User:Jadrian Miles/Streamline clustering

Plan

Tubegen generates an easy-to-parse .nocr file specifying points on streamlines.

1. Pick a good dataset (Diffusion_MRI#Collaboration_Table) -- $G/data/diffusion/brown3t/cohen_hiv_study_registered.2007.02.07/patient120
2. Run tubegen on it with modified parameters so it doesn't cull anything---this will result in ~100k curves, with an average of ~70 points per curve.
3. Write a python script to divide the computation of the curve-to-curve distance matrix among many computers.
   • Try max and mean minimum point-to-curve distance in overlapping region as inter-curve distance measure. Or exponentially weighted mean a la cad.
     • See also cad's /map/gfx0/tools/linux/src/embed/utils/fast_distance_computing/src/ICurveDist/test
   • The per-curve script should return the assigned matrix line as well as a list of curves sorted by distance and annotated with the distance, for fast clustering.
   • After computing the upper half of the matrix, create an ordered list of curve-to-curve distances annotated with the curve pairs. Distributed w:quicksort? [1]
4. Build up clusters until some termination condition: satisfactory number of non-singleton clusters, satisfactory median size of non-singleton clusters, etc. Or just run until you get one huge cluster, but store the binary cluster tree.

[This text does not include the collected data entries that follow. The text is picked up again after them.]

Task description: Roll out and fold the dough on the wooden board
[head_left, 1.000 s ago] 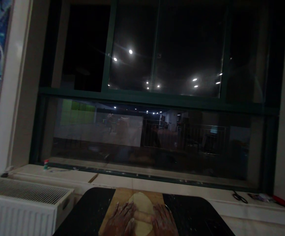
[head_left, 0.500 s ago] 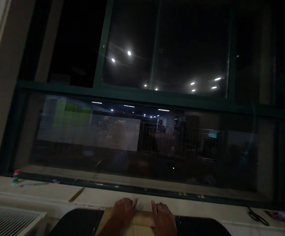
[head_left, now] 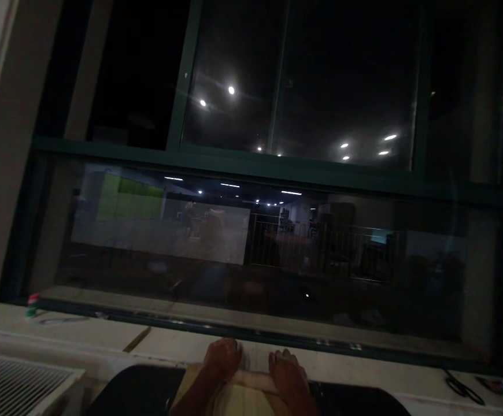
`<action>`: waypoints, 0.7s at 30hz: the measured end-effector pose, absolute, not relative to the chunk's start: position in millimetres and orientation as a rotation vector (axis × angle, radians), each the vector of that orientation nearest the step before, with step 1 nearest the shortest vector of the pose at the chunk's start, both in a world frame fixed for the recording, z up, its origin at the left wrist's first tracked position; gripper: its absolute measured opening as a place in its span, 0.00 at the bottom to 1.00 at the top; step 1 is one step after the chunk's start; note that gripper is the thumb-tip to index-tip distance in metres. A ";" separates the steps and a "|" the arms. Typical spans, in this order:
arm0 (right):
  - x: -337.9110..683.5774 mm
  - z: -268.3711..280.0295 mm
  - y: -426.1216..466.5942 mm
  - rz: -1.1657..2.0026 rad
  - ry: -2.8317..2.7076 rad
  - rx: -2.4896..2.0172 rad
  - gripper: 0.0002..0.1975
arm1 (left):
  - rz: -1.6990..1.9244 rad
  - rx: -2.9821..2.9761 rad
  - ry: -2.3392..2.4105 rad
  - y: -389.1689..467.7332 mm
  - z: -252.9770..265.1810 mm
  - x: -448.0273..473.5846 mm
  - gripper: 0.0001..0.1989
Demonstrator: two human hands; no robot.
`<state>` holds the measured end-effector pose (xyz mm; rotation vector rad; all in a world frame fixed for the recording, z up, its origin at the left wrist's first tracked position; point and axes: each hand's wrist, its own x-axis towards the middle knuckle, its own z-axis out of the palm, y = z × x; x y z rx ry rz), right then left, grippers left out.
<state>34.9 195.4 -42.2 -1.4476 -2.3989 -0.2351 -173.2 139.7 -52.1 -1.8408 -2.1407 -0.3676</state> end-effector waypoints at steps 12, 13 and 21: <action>76.6 -87.2 94.9 -0.343 -2.297 -1.164 0.22 | -0.412 -1.878 -1.917 18.7 -76.3 -142.8 0.23; 81.6 -96.2 89.8 -0.347 -2.260 -1.084 0.21 | -0.411 -1.891 -1.882 5.3 -78.8 -141.4 0.23; 98.4 -123.2 54.0 -0.290 -2.172 -1.019 0.21 | -0.554 -1.864 -1.768 -64.9 -78.2 -133.1 0.19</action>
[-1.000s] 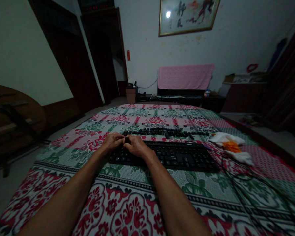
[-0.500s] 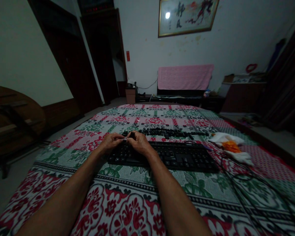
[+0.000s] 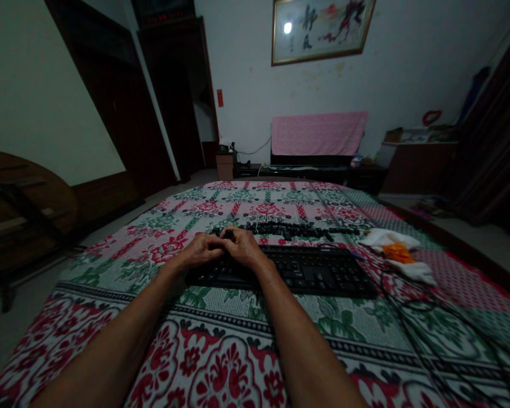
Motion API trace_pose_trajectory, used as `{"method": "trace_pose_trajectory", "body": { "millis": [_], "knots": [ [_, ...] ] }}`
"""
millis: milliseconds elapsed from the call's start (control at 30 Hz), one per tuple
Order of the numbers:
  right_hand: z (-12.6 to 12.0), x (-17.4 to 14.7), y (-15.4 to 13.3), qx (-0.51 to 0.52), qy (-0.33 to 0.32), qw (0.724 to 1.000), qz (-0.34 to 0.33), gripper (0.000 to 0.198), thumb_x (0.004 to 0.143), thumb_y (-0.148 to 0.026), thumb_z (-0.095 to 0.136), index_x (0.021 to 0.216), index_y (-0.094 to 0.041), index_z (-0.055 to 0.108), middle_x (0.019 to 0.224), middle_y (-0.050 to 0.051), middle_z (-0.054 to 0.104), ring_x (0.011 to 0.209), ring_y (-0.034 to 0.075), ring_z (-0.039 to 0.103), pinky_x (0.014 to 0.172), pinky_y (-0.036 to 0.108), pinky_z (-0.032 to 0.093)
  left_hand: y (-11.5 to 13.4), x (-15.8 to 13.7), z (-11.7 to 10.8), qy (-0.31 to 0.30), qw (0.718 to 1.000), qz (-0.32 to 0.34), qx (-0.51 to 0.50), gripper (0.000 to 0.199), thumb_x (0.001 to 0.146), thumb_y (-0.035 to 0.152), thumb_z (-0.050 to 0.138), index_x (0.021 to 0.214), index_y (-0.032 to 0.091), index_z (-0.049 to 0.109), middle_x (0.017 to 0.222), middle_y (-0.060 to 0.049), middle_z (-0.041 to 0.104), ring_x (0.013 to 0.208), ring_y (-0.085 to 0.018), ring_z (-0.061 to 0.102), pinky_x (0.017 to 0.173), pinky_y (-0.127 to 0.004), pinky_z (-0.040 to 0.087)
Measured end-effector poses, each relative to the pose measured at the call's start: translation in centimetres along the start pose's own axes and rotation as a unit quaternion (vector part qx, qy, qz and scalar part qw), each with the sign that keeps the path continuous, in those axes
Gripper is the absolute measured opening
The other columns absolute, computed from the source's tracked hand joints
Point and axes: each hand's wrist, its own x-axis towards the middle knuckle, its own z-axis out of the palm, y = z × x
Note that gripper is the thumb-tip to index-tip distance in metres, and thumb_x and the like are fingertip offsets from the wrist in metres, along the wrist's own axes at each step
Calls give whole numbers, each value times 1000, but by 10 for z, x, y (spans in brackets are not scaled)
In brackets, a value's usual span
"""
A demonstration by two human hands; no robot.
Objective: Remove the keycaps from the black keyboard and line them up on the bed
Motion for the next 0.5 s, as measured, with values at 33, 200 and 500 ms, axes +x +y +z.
{"method": "trace_pose_trajectory", "body": {
  "millis": [33,200,500],
  "knots": [
    [0,0,0,4,-18,1000,-9,15,76,-25,51,83,-16,60,77,0,62,71,12,56,67,22,43,-1,0,1,5,1000,6,30,26,73,21,48,89,17,69,72,1,62,66,-12,54,62,-21,39],
    [-2,-2,4,12,-29,999,-2,17,74,-27,54,83,-15,61,76,1,64,71,12,57,66,22,43,-2,1,2,-5,980,43,193,26,77,25,46,89,21,68,74,-2,61,70,-15,54,67,-24,39],
    [-4,-5,0,-68,62,995,27,14,65,-19,51,71,-16,63,63,-1,61,57,10,52,57,21,40,1,2,14,33,955,13,295,28,81,27,42,86,18,68,81,-8,62,75,-19,56,70,-29,41]
  ]
}}
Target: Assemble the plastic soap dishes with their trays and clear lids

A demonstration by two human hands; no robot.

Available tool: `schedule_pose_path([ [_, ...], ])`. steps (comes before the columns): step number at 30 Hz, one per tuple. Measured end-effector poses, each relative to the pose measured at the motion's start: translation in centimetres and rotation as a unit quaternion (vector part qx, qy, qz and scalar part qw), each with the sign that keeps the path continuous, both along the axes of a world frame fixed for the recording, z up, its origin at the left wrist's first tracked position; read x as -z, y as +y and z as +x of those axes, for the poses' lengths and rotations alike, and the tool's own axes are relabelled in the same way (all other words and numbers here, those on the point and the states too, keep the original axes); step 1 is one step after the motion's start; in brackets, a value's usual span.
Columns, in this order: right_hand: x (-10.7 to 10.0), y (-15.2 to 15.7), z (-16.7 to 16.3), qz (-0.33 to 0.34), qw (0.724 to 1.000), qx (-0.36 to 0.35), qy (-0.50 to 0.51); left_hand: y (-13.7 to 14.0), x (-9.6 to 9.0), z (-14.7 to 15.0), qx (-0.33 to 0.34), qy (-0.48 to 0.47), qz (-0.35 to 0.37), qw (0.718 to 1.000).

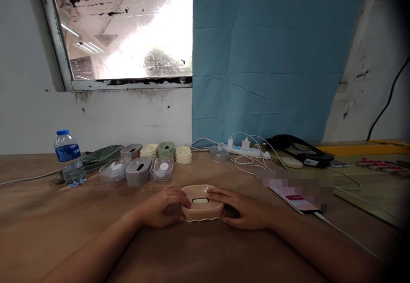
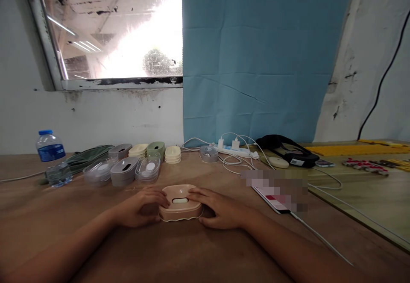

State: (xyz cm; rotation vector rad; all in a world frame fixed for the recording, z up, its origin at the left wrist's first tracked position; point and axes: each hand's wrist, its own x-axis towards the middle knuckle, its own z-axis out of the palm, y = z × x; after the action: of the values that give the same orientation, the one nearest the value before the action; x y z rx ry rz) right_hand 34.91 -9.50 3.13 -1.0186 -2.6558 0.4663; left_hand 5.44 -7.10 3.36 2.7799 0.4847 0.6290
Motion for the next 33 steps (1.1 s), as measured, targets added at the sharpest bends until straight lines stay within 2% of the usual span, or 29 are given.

It may be really skewed but maybe a tree rebalancing algorithm could help in post-processing.
   • Initialization: each curve is a singleton cluster.
   • A curve's distance to a cluster is the minimum distance to any curve in that cluster.
   • In each iteration, with lowest minimum curve-to-curve distance to its closest cluster.

Code

Files

• tube_12.nocr (757MB) --- the full list of all the curves generated by tubegen.
• matfiles --- a directory full of Matlab workspace files with random subsets of the full set of curves from tube_12.nocr stored as the variable lines.
• hostlist --- a list of hosts I can run remote jobs on.

Distance Measurements

• Core functions
  • dcc.m computes a single, symmetric distance between two curves, using pdcc.m.
  • pdcc.m computes a set of point-to-point distances between two curves, with a few customizable options.
  • dpc.m computes the distance from a single point to a curve.
• Helpers
  • followCurve.m gives the point at a specified fractional index along a curve.
  • distOnCurve.m gives the distance along a curve between two fractional indices.
• Graphics
  • drawpdcc.m plots two curves and the point-to-point matches found on them by pdcc.m.
  • drawpdccset.m plots all four variations of the asymmetric distance for two curves.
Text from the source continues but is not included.